[Source records]
* * * * * * * * *

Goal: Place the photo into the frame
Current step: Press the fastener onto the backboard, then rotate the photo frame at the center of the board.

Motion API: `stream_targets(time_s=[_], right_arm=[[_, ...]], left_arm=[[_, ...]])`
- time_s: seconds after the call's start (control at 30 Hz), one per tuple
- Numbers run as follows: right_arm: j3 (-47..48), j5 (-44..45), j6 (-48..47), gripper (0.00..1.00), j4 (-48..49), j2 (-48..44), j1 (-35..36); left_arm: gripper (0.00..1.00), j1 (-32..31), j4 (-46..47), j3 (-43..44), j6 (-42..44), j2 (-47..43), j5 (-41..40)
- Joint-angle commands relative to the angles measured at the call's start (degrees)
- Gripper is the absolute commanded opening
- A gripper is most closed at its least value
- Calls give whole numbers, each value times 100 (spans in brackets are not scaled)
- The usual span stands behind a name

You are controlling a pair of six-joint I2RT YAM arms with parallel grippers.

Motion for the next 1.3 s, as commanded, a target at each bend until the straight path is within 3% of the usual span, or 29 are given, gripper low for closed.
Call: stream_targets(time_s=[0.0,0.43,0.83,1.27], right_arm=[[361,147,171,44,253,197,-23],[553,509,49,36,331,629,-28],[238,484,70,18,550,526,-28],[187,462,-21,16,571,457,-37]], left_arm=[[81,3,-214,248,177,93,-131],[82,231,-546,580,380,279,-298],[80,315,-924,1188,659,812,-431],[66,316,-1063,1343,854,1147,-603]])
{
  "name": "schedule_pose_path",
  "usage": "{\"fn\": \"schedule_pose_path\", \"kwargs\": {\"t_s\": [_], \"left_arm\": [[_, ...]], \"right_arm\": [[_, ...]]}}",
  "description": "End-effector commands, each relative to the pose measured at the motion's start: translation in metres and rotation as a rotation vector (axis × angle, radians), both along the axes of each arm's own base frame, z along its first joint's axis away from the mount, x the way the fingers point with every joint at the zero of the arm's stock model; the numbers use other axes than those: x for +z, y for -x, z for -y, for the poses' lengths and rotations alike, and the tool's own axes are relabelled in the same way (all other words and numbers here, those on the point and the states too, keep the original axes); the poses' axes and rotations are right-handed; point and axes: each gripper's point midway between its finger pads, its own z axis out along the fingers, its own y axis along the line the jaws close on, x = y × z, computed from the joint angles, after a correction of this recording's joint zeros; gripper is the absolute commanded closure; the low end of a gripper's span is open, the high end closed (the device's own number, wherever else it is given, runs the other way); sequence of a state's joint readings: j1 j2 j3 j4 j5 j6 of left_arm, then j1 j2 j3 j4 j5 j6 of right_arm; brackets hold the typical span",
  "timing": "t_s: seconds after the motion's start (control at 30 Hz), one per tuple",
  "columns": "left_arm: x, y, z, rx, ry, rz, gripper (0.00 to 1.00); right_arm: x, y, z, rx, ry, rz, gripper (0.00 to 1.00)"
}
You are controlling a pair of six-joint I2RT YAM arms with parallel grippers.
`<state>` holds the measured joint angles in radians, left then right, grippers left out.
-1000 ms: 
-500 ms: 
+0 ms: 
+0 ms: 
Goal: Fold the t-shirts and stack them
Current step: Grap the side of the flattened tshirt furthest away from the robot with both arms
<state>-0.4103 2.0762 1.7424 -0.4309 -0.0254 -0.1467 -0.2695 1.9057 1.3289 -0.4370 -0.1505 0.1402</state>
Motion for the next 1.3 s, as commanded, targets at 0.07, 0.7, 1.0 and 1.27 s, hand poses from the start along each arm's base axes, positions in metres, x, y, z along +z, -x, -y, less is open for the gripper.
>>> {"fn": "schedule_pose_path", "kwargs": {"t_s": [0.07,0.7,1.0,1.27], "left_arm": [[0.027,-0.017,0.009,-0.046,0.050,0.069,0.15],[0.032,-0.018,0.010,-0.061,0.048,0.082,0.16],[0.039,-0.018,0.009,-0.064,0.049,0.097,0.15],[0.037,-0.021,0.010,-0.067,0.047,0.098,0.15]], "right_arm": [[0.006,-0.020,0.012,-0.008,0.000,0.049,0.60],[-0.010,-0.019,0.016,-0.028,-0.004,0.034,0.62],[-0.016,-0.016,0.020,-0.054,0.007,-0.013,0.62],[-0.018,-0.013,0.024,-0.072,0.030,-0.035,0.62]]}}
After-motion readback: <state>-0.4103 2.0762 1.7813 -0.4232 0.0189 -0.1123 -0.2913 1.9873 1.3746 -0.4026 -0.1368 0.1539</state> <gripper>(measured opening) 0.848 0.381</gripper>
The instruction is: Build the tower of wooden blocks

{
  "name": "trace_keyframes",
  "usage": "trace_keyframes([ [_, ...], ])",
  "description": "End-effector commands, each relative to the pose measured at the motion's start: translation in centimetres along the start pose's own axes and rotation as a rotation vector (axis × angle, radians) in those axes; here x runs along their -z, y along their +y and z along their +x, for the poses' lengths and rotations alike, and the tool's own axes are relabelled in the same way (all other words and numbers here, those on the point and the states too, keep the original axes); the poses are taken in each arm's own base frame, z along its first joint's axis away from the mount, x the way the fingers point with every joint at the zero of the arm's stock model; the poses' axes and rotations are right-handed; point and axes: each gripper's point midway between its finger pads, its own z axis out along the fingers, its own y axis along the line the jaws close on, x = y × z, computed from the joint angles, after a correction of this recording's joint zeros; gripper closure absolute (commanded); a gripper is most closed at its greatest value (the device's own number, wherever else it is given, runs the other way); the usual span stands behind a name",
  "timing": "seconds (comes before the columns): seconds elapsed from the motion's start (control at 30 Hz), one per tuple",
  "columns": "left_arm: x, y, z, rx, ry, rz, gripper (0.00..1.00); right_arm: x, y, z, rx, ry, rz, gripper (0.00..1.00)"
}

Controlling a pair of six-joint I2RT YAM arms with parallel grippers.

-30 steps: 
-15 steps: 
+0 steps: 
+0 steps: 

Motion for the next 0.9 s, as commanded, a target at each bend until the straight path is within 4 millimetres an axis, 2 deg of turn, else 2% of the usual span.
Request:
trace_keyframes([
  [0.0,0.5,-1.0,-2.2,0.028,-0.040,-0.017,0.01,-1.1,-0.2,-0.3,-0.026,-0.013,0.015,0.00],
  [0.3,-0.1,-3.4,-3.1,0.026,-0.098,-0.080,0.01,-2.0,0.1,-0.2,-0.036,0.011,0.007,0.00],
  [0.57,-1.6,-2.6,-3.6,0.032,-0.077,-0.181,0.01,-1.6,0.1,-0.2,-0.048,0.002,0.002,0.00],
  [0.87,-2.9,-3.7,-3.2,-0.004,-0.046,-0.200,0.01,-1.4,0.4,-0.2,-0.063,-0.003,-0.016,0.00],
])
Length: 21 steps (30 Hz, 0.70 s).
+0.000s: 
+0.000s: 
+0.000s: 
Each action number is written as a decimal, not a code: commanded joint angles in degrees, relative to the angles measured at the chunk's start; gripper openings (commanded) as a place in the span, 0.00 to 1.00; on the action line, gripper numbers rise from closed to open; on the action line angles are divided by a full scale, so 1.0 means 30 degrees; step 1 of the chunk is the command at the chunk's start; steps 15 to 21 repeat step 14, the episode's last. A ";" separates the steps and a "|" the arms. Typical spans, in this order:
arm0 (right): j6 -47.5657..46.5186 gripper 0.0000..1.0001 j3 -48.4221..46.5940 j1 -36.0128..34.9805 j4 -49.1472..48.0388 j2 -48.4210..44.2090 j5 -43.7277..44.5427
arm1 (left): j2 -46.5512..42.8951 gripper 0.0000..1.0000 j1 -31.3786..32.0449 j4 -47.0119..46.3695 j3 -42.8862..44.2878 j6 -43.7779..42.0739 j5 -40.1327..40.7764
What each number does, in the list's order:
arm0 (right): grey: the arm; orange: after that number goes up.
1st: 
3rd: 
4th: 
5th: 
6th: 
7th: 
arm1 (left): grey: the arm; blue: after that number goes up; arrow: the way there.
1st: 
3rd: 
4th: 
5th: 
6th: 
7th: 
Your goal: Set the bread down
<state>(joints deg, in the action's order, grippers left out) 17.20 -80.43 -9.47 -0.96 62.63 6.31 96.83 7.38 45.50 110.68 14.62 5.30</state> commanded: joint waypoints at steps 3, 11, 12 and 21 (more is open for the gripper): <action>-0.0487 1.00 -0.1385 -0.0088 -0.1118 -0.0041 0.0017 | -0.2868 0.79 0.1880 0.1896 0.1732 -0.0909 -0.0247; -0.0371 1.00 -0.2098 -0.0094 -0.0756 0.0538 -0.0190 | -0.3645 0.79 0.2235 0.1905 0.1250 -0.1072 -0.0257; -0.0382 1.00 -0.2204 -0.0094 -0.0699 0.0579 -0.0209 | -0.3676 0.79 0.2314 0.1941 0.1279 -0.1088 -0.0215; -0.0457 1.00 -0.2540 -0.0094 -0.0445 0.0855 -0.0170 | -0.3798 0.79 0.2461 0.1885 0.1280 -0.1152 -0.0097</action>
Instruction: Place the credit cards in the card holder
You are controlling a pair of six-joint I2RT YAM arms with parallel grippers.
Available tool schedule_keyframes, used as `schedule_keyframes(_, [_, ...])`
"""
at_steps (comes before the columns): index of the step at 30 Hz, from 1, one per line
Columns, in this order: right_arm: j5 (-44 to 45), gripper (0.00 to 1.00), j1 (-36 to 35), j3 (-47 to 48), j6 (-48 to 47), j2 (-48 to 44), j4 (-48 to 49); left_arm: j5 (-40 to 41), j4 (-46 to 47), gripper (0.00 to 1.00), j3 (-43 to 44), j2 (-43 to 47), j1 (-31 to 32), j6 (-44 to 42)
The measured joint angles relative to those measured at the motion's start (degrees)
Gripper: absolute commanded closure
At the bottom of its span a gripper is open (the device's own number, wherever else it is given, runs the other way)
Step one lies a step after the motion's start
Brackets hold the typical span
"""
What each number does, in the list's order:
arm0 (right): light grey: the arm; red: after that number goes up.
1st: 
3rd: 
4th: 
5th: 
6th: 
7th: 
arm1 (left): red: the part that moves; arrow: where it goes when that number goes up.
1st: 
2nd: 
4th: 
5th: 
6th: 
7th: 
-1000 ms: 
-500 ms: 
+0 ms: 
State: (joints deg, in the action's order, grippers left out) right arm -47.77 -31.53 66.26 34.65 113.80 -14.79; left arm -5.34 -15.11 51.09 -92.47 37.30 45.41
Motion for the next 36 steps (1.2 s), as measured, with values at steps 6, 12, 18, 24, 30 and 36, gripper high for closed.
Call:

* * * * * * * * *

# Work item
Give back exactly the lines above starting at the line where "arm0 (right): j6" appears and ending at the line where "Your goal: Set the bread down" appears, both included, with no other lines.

# Exercise result
arm0 (right): j6 -47.5657..46.5186 gripper 0.0000..1.0001 j3 -48.4221..46.5940 j1 -36.0128..34.9805 j4 -49.1472..48.0388 j2 -48.4210..44.2090 j5 -43.7277..44.5427
arm1 (left): j2 -46.5512..42.8951 gripper 0.0000..1.0000 j1 -31.3786..32.0449 j4 -47.0119..46.3695 j3 -42.8862..44.2878 j6 -43.7779..42.0739 j5 -40.1327..40.7764
What each number does, in the list's order:
arm0 (right): grey: the arm; orange: after that number goes up.
1st: 
3rd: 
4th: 
5th: 
6th: 
7th: 
arm1 (left): grey: the arm; blue: after that number goes up; arrow: the way there.
1st: 
3rd: 
4th: 
5th: 
6th: 
7th: 
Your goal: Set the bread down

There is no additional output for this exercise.